→ **PROBLEM STATEMENT**
Using the material that follows, identify and copy each line with the string "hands".

→ **DATA SHOWN**
*** Block opens ***

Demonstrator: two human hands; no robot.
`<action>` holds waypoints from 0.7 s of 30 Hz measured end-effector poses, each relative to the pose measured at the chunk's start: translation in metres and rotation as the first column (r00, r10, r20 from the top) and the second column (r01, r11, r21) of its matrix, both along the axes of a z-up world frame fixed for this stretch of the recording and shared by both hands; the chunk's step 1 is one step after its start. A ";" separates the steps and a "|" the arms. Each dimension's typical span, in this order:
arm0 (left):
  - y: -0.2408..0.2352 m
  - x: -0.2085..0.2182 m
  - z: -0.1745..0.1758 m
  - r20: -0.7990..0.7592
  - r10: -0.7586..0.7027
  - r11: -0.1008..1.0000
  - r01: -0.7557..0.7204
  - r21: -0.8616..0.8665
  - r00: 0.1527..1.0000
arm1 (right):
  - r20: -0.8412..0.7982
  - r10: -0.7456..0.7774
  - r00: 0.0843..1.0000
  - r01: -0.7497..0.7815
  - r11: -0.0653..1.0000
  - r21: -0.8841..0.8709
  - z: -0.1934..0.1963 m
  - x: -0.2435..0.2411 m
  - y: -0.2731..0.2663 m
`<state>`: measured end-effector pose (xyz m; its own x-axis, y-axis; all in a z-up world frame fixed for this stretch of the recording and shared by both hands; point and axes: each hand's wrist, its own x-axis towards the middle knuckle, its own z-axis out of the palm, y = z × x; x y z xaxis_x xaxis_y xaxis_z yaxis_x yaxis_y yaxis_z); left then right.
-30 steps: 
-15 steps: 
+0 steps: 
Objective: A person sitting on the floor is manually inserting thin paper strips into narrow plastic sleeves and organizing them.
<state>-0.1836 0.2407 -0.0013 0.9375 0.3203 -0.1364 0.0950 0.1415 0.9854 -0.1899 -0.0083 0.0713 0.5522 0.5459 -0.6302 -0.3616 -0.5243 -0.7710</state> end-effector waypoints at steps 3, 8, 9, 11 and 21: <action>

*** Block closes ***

→ **WRITTEN ANSWER**
Demonstrator: two human hands; no robot.
`<action>` holds waypoints from 0.7 s of 30 Hz measured end-effector poses, each relative to the pose measured at the chunk's start: translation in metres and rotation as the first column (r00, r10, r20 from the top) and the second column (r01, r11, r21) of its matrix, both along the axes of a z-up world frame fixed for this stretch of the recording and shared by both hands; the chunk's step 1 is one step after its start. A ";" separates the steps and a "|" the arms. Each dimension's typical span, in this order:
`<state>`: measured end-effector pose (xyz m; its own x-axis, y-axis; all in a z-up world frame fixed for this stretch of the recording and shared by both hands; point and axes: each hand's wrist, its own x-axis towards the middle knuckle, its own z-axis out of the palm, y = z × x; x y z xaxis_x xaxis_y xaxis_z yaxis_x yaxis_y yaxis_z); left then right.

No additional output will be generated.